Sensationalist headlines concerning the alleged cancer-busting abilities of cannabis have sparked a huge amount of interest in this once maligned plant, with polls suggesting that more people than ever before now support the use of medical cannabis. Accordingly, governments around the world have been busy repealing prohibitionist laws in order to allow for increased access to the drug, which is now commonly used to treat a range of conditions including neuropathic pain and epilepsy.
However, the science behind the medical properties of cannabis is in fact much more complex than many people might think, and the reality is that huge gaps still exist in our knowledge of how the plant works.
More Than Just THC And CBD
By now, most people have heard of the compounds tetrahydrocannabinol (THC) and cannabidiol (CBD), both of which are commonly cited as the source of weed’s medical efficacy.

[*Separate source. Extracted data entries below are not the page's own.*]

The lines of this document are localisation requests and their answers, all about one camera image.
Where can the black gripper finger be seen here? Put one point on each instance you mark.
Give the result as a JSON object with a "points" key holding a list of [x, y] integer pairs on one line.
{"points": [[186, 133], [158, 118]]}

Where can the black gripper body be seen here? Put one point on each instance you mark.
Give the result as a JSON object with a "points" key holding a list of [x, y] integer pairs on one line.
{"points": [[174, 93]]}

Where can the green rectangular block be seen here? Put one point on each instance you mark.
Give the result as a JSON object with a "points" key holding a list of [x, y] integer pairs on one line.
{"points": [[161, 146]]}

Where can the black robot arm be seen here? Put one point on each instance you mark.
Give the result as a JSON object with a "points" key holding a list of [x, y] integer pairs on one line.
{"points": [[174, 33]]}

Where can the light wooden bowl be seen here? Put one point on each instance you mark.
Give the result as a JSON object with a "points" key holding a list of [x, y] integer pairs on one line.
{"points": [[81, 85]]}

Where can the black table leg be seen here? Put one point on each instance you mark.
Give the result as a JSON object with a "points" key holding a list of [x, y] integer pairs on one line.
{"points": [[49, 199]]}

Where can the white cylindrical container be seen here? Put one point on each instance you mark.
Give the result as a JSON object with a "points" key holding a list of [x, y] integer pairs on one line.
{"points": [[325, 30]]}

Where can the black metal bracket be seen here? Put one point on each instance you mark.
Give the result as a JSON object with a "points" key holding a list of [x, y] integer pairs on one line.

The truth, however, is that cannabis contains more than 500 compounds, all of which are thought to contribute to the plant’s pharmacological properties. Of these, around 100 are classed as phytocannabinoids, which means they bind to the cannabinoid receptors within our central nervous systems.
Both THC and CBD are phytocannabinoids, with the former being largely responsible for the psychoactive effects of cannabis thanks to its binding affinity for the cannabinoid 1 (CB1) receptor, while the latter is often credited with treating inflammation, anxiety, and depression by reacting with the cannabinoid 2 (CB2) receptor. Yet a number of other phytocannabinoids – including cannabigerol (CBG) and cannabichromene (CBC) – are also believed to play a role in shaping the drug’s effects, with new discoveries continually adding to our understanding of these compounds.

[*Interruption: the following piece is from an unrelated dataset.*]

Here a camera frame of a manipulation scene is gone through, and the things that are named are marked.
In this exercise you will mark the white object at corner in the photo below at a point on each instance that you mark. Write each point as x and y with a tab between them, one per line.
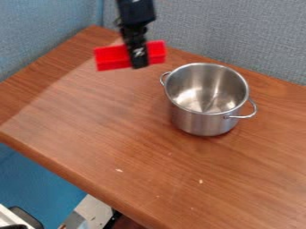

Last year, for instance, researchers identified a previously unknown phytocannabinoid called tetrahydrocannabiphorol (THCP), which has a binding affinity for the CB1 receptor that is 33 times that of THC. This discovery cast doubt on everything we thought we knew about weed, leading some to suggest that it may be THCP, rather THC, that gets users high.
On top of all that, the plant is also loaded with terpenes, which are essential oils that not only give each cannabis strain its unique smell and taste but also generate an array of pharmacological and medical effects. Though way more research is needed in order to determine the true value of each of these compounds, it is generally believed that the overall properties of a given strain are shaped by the interactions between its various ingredients rather than by any one particular molecule. The combined action of these compounds is often referred to as the entourage effect.
Cannabis and Cancer
While stories about cannabis curing cancer abound, it’s worth pointing out that no proper clinical trials into the drug’s anti-cancer properties have ever been conducted. However, a great deal of preclinical evidence, mostly involving animals, has indicated that several of the compounds in cannabis may help to treat the condition.
For example, THC has been found to slow the development of colitis-associated colon cancer in mice, predominantly by inhibiting the release of the pro-inflammatory protein interleukin-22. In a separate study, the same cannabinoid-induced apoptosis in breast cancer cells, though a more recent paper concluded that only cannabis strains that are high in CBD are effective at treating certain types of cancer. Conflicting findings such as these have sparked a huge amount of confusion and debate regarding the mechanisms underlying weed’s medical properties while adding weight to the entourage effect theory.